Dodała, że Palmer nie zastanawiał się, tylko działał, kiedy stanął oko w oko z terrorystą. - Jego odwaga i męstwo są czymś, z czego dumni są wszyscy oficerowie - oświadczyła. Nazwisko Keitha Palmera w czasie ceremonii w Londynie zostało dodane do pomnika National Police Memorial, który zawiera nazwiska wszystkich policjantów, którzy zginęli na służbie.
W czasie kiedy w Londynie trały uroczystości pogrzebowe, funkcjonariusze policji w całym kraju minutą ciszy oddali hołd koledze.
Pożegnany z honorami za zgodą królowej
Trumna z ciałem Keitha Palmera, policjanta zabitego podczas zamachu w Londynie w niedzielę została wystawiona w kaplicy Maryi Panny w gmachu brytyjskiego parlamentu, zgodnie z ceremoniałem przewidzianym dla najważniejszych osób w państwie.

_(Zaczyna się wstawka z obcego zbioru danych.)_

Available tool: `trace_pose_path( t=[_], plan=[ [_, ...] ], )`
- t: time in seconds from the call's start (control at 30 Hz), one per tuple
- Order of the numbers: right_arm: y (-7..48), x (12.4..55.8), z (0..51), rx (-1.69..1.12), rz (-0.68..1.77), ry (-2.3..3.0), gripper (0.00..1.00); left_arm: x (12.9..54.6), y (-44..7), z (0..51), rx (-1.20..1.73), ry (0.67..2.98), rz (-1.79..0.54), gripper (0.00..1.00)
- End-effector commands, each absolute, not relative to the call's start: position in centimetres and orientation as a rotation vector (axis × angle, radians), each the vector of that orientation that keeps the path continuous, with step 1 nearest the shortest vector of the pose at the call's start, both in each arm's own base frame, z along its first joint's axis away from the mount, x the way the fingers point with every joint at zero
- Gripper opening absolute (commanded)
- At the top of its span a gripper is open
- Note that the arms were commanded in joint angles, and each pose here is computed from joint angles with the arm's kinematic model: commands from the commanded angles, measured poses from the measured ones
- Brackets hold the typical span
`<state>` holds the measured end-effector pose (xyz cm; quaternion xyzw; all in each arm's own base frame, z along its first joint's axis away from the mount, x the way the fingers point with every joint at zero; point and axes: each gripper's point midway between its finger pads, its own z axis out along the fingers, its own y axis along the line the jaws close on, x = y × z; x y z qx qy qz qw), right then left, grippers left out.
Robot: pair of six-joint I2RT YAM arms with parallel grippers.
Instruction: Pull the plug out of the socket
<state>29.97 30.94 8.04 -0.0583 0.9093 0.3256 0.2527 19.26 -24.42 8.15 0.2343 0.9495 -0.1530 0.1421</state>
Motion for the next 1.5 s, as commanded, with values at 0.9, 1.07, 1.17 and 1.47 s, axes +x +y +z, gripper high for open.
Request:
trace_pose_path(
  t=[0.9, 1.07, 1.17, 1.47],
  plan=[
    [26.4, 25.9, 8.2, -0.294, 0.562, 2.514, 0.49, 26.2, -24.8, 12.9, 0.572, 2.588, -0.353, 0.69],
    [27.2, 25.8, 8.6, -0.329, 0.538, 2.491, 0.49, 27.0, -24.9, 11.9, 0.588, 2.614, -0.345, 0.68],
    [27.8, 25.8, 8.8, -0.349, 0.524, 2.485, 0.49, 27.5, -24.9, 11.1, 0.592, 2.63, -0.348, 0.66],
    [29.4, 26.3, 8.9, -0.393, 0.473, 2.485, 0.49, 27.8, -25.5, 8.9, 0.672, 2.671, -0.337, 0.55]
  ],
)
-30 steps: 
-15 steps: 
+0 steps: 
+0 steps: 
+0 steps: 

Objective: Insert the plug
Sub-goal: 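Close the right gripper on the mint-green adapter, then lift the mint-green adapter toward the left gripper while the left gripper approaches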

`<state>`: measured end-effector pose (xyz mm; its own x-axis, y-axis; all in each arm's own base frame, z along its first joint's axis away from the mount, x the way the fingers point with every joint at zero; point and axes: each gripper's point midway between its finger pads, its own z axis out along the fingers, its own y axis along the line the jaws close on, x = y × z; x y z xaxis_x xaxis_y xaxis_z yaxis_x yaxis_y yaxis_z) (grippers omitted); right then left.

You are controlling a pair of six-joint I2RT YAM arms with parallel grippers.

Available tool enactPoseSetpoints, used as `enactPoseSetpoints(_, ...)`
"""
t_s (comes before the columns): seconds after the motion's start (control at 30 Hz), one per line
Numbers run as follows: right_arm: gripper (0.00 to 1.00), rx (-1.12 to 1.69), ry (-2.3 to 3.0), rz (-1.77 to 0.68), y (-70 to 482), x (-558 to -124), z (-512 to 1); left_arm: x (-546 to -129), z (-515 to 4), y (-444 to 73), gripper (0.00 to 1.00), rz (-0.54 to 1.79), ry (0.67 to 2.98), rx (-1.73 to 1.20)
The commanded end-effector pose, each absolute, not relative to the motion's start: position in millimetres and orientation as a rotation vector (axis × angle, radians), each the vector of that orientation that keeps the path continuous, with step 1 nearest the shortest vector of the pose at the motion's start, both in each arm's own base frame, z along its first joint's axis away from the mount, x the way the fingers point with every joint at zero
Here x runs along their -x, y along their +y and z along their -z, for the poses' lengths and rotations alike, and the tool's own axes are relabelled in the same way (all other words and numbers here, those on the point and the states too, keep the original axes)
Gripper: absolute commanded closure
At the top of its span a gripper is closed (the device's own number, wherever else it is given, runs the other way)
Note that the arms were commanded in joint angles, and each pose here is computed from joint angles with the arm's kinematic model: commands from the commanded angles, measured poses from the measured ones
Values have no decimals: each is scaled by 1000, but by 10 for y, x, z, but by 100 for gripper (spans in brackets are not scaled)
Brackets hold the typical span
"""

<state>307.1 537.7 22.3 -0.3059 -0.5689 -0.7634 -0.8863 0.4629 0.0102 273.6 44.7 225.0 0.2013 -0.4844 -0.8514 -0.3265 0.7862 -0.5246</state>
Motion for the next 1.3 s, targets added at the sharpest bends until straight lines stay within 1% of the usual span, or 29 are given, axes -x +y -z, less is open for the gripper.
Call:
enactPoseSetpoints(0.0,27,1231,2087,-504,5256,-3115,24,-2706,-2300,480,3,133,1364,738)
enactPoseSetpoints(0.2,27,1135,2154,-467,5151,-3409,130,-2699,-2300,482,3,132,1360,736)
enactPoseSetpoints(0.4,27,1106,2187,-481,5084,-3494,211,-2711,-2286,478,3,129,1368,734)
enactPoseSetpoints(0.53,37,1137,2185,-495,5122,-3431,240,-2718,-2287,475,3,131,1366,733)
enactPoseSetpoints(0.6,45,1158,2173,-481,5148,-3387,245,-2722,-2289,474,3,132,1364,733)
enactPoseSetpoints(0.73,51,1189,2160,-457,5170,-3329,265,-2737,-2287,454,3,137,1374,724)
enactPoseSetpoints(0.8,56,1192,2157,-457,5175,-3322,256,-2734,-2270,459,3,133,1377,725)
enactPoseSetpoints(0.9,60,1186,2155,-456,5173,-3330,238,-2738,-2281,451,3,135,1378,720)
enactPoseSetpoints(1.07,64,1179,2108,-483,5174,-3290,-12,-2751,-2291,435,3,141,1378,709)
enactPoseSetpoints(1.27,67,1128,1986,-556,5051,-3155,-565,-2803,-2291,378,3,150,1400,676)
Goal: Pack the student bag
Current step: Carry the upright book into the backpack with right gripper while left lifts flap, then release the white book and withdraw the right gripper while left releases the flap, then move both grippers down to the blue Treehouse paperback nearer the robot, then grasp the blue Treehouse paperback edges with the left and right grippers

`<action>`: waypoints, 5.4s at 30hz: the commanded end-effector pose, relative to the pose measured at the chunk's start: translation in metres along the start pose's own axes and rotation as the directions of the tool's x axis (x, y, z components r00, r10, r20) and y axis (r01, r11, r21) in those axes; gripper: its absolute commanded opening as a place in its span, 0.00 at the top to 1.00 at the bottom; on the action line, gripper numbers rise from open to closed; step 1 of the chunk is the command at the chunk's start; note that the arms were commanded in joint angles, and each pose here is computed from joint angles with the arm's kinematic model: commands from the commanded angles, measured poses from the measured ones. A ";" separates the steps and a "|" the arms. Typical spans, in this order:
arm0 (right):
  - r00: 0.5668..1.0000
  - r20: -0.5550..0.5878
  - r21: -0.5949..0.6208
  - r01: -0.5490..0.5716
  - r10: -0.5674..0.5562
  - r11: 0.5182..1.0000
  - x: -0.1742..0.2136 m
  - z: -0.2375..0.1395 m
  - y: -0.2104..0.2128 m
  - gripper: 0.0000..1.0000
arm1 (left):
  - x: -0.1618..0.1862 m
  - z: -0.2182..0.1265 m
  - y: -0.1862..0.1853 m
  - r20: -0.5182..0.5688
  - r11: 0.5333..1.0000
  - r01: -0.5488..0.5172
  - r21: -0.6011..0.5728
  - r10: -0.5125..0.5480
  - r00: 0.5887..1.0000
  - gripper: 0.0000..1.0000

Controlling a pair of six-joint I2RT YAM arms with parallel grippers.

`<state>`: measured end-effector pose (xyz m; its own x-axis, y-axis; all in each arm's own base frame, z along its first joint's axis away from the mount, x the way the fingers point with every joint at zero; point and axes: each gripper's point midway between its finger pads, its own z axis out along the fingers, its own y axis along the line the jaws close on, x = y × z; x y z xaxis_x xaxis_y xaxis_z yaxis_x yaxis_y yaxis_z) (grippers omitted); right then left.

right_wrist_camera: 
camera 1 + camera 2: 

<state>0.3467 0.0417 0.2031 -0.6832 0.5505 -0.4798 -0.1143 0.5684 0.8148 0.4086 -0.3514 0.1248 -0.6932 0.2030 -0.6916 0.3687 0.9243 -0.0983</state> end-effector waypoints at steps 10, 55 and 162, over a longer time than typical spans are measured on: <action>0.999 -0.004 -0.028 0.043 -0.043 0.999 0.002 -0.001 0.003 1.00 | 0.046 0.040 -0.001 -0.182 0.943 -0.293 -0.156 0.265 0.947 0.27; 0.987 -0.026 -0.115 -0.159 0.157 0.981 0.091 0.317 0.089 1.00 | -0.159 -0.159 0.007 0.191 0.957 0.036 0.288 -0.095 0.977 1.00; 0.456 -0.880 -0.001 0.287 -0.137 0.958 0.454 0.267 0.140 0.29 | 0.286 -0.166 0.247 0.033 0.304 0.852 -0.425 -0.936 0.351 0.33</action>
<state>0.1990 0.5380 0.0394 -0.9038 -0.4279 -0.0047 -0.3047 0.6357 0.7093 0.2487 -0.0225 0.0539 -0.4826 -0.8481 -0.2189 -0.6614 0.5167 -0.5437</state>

Zgodę na wystawienie ciała Keitha Palmera w kaplicy Najświętszej Maryi Panny pod Krużgankami, która znajduje się w Pałacu Westminsterskim wykorzystywanym jako siedziba brytyjskiego parlamentu, wydała królowa Elżbieta II.
Podczas nocnego czuwania policjanci trzymali wartę przy trumnie poległego kolegi. Agencja Reutera wskazuje, że 48-letniemu policjantowi oddano honory przewidziane dla czołowych polityków w państwie. Ostatnią osobą, wobec której zastosowano taki ceremoniał, była zmarła 8 kwietnia 2013 r. była premier Margaret Thatcher.
Pięć ofiar zamachu
W zamachu w pobliżu parlamentu zginęły cztery osoby - w tym zastrzelony przez interweniujące służby bezpieczeństwa sprawca – a 20 zostało rannych.
W piątek poinformowano, że w szpitalu zmarł w wyniku odniesionych ran 75-letni Leslie Rodhes, który stał się tym samym piątą ofiarą zamachu.